XAFS study of zirconia-supported copper catalysts for the NO–CO reaction: Deactivation, rejuvenation and stabilization of Cu species

Abstract

A Cu/ZrO2 (1 wt.% Cu) catalyst shows high activity for the NO–CO reaction, even at low temperature (100–200 °C). However, the low-temperature activity is easily lost during prolonged reaction at 250 °C. The activity of the deactivated Cu/ZrO2 catalyst is completely restored by NO treatment (1% in He) at >250 °C or O2 treatment (5% in He) at 500 °C. The addition of iron (2 wt.%) to Cu/ZrO2 causes not only a dramatic increase in the low-temperature activity but also high stability against deactivation. An X-ray absorption fine structure (XAFS) study has been conducted to reveal the local structure and chemical state of the Cu species in Cu/ZrO2 and Cu–Fe/ZrO2 during the reaction and rejuvenation.

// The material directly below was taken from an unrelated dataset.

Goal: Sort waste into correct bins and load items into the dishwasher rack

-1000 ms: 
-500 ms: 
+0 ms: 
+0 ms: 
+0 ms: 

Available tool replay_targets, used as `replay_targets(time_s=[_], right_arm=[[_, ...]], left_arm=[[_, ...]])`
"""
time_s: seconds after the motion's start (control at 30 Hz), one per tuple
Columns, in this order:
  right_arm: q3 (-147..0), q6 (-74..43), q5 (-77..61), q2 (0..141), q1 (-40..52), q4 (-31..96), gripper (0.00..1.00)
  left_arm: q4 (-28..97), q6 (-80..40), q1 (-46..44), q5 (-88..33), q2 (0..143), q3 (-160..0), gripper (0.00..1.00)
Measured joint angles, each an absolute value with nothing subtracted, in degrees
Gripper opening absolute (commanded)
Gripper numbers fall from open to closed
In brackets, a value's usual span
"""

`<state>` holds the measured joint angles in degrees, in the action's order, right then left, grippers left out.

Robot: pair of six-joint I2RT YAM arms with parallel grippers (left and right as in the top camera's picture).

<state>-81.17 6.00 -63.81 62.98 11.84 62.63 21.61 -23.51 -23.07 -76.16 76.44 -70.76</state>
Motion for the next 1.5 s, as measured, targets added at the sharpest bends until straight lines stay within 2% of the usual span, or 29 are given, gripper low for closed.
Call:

X-ray absorption near-edge structure (XANES) spectra and, in particular, their first derivatives are shown to be very effective for characterization of the Cu species. It is revealed that the deactivation of Cu/ZrO2 is a consequence of reduction and sintering of highly dispersed Cu+ species, derived from Cu2+(Oct) species in an octahedral symmetry, to Cu metal particles. The Cu metal particles in a deactivated Cu/ZrO2 catalyst are transformed into the original Cu2+(Oct) species by the NO treatment at 250 °C via highly dispersed Cu+ species. On the other hand, O2 treatments bring about successive formation of Cu2O at 150 °C and CuO at 250 °C. The Cu2+(Oct) species are reformed at >400 °C. The XAFS study of Cu–Fe/ZrO2 suggests that the high stability of highly dispersed Cu+ species is a consequence of direct interaction of Cu species with iron oxide clusters. On the basis of kinetics and XAFS results, the catalytic synergies between Cu and Fe are inferred to be two-fold: stabilization of highly dispersed and catalytically active Cu+ species during the reaction and simultaneous participation of both Cu and Fe in the reaction.